PROVIDED DATA below:

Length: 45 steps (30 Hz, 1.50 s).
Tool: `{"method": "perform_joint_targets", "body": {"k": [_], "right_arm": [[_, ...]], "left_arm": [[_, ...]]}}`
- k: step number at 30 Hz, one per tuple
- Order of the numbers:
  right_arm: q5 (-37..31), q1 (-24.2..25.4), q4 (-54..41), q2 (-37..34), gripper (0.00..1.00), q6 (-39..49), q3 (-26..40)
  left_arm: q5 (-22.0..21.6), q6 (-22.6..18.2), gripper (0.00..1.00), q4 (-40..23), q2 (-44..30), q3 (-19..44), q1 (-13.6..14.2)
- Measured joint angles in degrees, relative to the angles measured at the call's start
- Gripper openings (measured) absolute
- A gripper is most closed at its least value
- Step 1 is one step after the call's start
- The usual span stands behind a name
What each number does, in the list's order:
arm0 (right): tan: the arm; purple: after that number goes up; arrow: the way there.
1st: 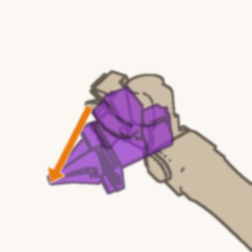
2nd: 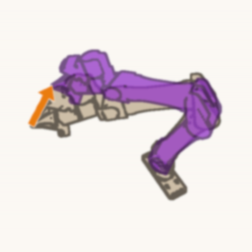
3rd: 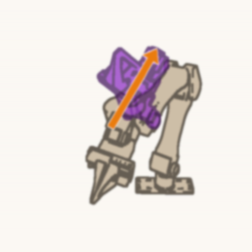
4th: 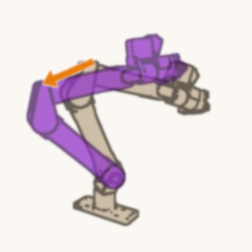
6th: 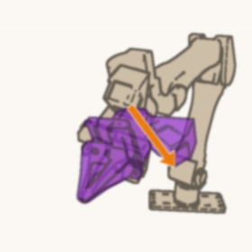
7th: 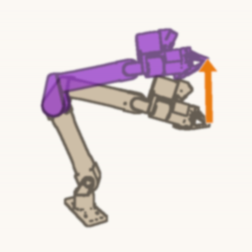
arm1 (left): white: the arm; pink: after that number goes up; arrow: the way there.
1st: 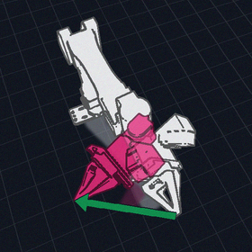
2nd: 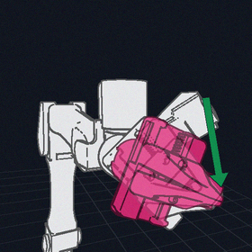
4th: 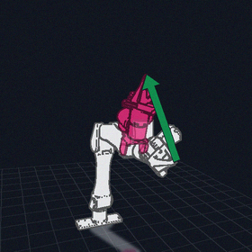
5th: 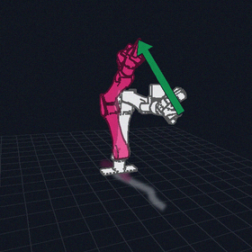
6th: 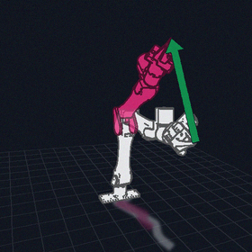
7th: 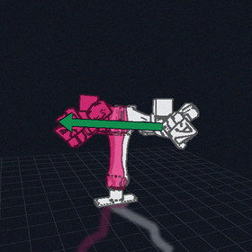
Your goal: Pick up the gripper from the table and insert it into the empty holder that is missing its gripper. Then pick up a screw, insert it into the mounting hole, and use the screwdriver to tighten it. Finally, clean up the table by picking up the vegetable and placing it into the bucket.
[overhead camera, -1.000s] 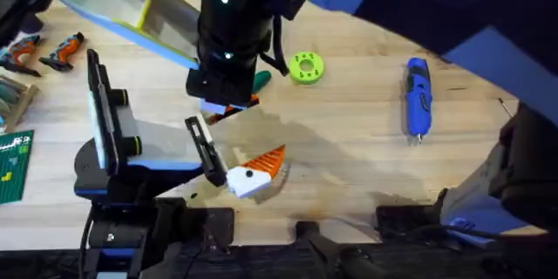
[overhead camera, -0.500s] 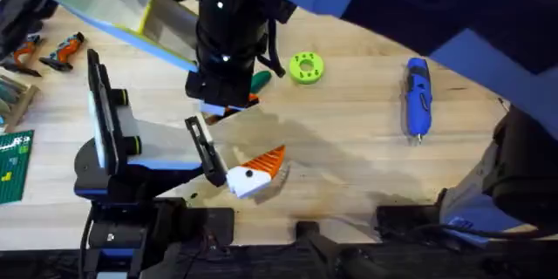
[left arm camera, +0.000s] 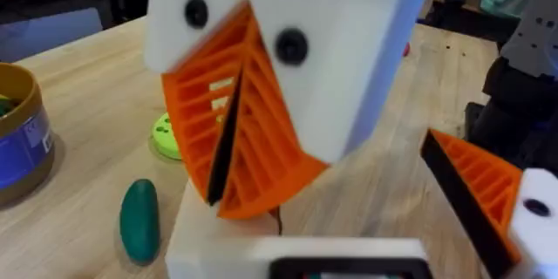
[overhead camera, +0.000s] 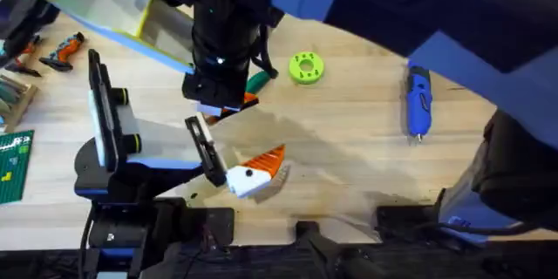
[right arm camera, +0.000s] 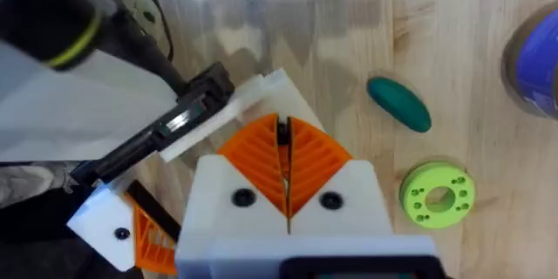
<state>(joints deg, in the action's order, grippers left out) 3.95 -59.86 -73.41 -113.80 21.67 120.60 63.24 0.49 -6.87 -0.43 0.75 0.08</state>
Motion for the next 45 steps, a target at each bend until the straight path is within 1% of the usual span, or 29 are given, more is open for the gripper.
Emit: {"method": "perform_joint_targets", "body": {"k": [8,9,13,14,16,23,29,34,35,40,42,45], "right_arm": [[0.0,0.05,0.02,-0.05,0.007,-0.01,0.02],[-0.04,0.09,0.0,-0.06,0.09,-0.3,0.02],[-1.18,0.73,0.52,-0.17,0.657,-0.21,0.07],[-1.38,0.94,0.61,-0.17,0.729,-0.09,0.15],[-1.34,1.13,0.55,-0.17,0.75,-0.2,0.22],[-0.88,1.86,0.44,-0.14,0.757,-1.51,0.22],[0.04,5.57,-0.04,1.1,0.758,-4.24,0.22],[0.02,10.98,-0.72,4.95,0.759,-8.44,0.22],[0.02,14.44,-1.85,7.62,0.761,-11.04,0.2],[0.04,20.72,-4.46,10.81,0.761,-14.62,0.06],[0.04,23.09,-4.01,12.09,0.761,-15.65,-1.49],[0.04,26.7,-0.28,15.72,0.761,-17.37,-8.19]], "left_arm": [[0.0,0.04,0.985,0.0,0.0,0.0,0.0],[0.02,0.0,0.985,0.01,0.0,0.0,0.0],[0.67,0.02,0.985,-0.07,0.0,0.0,0.04],[0.81,0.0,0.985,-0.09,0.0,0.0,0.04],[0.83,-0.02,0.985,-0.09,0.01,0.0,0.07],[0.83,-0.04,0.985,-0.09,0.0,0.0,0.04],[0.82,-0.36,0.985,-0.04,0.02,0.0,0.04],[0.81,-0.5,0.986,-0.04,0.0,0.0,0.04],[0.81,-0.5,0.986,-0.04,0.0,0.0,0.04],[0.81,-0.5,0.986,-0.06,0.02,0.0,0.04],[0.81,-0.52,0.986,-0.04,0.01,0.0,0.04],[0.81,-0.52,0.986,-0.04,0.01,0.0,0.04]]}}
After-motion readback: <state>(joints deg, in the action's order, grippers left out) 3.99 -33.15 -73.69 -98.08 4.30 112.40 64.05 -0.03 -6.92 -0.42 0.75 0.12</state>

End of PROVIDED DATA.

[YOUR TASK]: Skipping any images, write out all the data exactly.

[EXERCISE RESULT]:
Length: 45 steps (30 Hz, 1.50 s).
Tool: `{"method": "perform_joint_targets", "body": {"k": [_], "right_arm": [[_, ...]], "left_arm": [[_, ...]]}}`
- k: step number at 30 Hz, one per tuple
- Order of the numbers:
  right_arm: q5 (-37..31), q1 (-24.2..25.4), q4 (-54..41), q2 (-37..34), gripper (0.00..1.00), q6 (-39..49), q3 (-26..40)
  left_arm: q5 (-22.0..21.6), q6 (-22.6..18.2), gripper (0.00..1.00), q4 (-40..23), q2 (-44..30), q3 (-19..44), q1 (-13.6..14.2)
- Measured joint angles in degrees, relative to the angles measured at the call's start
- Gripper openings (measured) absolute
- A gripper is most closed at its least value
- Step 1 is one step after the call's start
- The usual span stands behind a name
What each number does, in the list's order:
arm0 (right): tan: the arm; purple: after that number goes up; arrow: the way there.
1st: 
2nd: 
3rd: 
4th: 
6th: 
7th: 
arm1 (left): white: the arm; pink: after that number goes up; arrow: the way there.
1st: 
2nd: 
4th: 
5th: 
6th: 
7th: 
Your goal: Pick up the gripper from the table and insert it into the empty holder that is missing its gripper. Then pick up a screw, insert it into the mounting hole, and use the screwdriver to tighten it. Finally, clean up the table by picking up the vegetable and placing it into the bucket.
[overhead camera, -1.000s] 
[overhead camera, -0.500s] 
[left arm camera, +0.000s] 
[overhead camera, +0.000s] 
[right arm camera, +0.000s] 
<state>(joints deg, in the action's order, grippers left out) 3.95 -59.86 -73.41 -113.80 21.67 120.60 63.24 0.49 -6.87 -0.43 0.75 0.08</state>
Motion for the next 45 steps, a target at each bend until the straight path is within 1% of the usual span, or 29 are given, more is open for the gripper.
Emit: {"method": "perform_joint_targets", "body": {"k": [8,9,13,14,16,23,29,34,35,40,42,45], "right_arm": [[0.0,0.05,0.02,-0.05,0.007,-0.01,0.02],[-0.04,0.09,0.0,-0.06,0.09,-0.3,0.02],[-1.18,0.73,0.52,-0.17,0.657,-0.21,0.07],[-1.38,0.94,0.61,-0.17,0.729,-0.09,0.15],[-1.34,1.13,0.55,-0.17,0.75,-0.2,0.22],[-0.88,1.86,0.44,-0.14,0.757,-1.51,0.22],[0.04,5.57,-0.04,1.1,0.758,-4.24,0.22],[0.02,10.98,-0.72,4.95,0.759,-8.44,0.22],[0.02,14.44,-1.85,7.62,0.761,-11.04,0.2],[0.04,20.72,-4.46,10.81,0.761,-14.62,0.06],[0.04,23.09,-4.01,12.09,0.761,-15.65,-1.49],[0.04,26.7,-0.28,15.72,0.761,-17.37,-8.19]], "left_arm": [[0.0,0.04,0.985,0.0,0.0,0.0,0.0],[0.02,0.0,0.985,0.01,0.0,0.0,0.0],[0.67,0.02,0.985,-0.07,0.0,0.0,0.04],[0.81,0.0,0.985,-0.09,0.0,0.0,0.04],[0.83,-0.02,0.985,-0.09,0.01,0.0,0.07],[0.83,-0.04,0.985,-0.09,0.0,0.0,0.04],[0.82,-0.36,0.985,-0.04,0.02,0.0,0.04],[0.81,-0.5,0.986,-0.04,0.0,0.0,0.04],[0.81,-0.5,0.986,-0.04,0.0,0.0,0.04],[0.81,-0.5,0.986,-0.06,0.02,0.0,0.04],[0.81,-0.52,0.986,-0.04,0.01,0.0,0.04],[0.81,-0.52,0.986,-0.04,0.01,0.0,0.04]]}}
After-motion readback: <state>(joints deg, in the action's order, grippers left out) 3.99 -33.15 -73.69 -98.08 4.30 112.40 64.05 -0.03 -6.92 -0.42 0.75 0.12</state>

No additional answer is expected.